Become part of the solution
[Subheading]
Ellen Priest
Tuesday, March 03, 2009

Believe it or not, we are only one month away from the Flowertown Festival. Everyone in town seems to be making preparations to volunteer for the festival. I will volunteer my time at booths for the three organizations with which I am affiliated. I know that by the end of the weekend, I will be one tired puppy. Last year I woke up on Monday morning after working at the festival for three days, incredulously questioning whether I really had to drag my tired bones out of bed. The answer to that one was yes, and I did. Who said being the boss means you can stay home when you want to? Not in my world, you can’t.
Despite how tired I was, it was nothing compared to the time and energy the YMCA volunteers put into the festival. Each year shortly after the festival is over, the YMCA employees, board members, and volunteers start planning next year’s festival. They know that without this planning and hard work, the festival will not be the pleasant community event that it is. They know that without this planning, the enormous crowds that have been drawn to Summerville for so many years may stop coming.
There has been a lot of coverage in the news and in the pages of this paper about the YMCA recently. As a new member of the YMCA board, I’d like to set the record straight. The YMCA is not some big bad corporation out to benefit personally from the festival. The YMCA strives to provide a safe, family-oriented environment where the values of caring, honesty, responsibility and faith are demonstrated and encouraged by others. Their goal is to ensure that no one is denied the experience of the YMCA because of the inability to pay.
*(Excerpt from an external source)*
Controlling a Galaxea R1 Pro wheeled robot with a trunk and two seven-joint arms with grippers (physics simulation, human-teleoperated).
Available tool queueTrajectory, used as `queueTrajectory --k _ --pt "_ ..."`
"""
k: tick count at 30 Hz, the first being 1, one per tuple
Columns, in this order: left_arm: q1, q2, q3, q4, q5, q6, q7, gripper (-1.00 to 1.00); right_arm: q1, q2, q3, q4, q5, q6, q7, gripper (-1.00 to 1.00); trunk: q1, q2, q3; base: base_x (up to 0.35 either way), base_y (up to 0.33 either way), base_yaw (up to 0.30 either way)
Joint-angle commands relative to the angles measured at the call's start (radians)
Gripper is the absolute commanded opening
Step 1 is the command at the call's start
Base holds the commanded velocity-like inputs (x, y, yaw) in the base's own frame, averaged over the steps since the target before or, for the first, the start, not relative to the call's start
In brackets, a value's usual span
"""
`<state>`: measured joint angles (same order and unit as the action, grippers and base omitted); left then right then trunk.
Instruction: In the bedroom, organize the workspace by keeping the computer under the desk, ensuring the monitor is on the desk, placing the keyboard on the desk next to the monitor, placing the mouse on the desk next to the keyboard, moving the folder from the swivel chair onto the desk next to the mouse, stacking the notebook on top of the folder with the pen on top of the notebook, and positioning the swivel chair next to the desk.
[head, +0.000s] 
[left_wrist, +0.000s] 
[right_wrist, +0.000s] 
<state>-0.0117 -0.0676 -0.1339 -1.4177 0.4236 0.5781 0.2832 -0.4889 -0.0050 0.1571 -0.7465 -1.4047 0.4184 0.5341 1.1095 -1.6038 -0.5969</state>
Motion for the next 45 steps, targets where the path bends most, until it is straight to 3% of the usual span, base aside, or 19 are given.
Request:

When did we become a society that looks out only for number one and what is in it for me? There comes a time when all of us must look beyond ourselves at what we can do to help our community. What can we do to help those less fortunate in the community? We may not be able to do that individually but we don’t have to. The YMCA and other civic organizations do it for us.
The YMCA uses the profits from the festival to help fund member and program scholarships for families. The program scholarships cover things such as after-school care, aquatics, summer camp, gymnastics, and youth sports for those that cannot afford it. There are children who would not be able to participate in youth sports in our community without this assistance.
 They use member scholarships to provide reduced fees for members who become unemployed or who are having financial difficulties that make them unable to pay member fees. They recently partnered with the Summerville police department on a program to pick up children who have been identified as being at risk and bring them to the YMCA to participate in after school programs at no charge. Despite providing over $80,000 in scholarships to over 800 members of the community last year, there was more need than there was money available.
Most of us could not imagine spring in Summerville without the Flowertown Festival. Without the YMCA organizing this event, it would not exist. Many, many people in our community volunteer their time for the Y or for service organizations to which they belong to make the festival the event that it is.
I don’t know if you remember the scene in “American President” where Michael Douglas as President Andrew Shepherd challenges Bob Rumson to see what he has done to make things better. Well, I’m not near so eloquent as President Shepherd, or Michael Douglas for that matter, but then again, I don’t have Hollywood writers producing my speech for me. But, in that vein, I challenge those who have criticized the YMCA to look within themselves to see what they have done for this community. Do they volunteer their time to organizations whose only purpose is the betterment of this community, or do they sit back and whine and ask “What’s in it for me?”
I, for one, will volunteer my time that weekend. And, yes, again, I will be one tired puppy when I drag these tired old bones out of bed early on Monday morning. I will also feel like I have made this community a better place by volunteering my time to help an organization founded on the principles of helping others and making our community a healthy thriving place to live.
Although not one of us can accomplish this alone, all of us working together for the good of the community can do anything.
We prove this every year during Flowertown Festival weekend.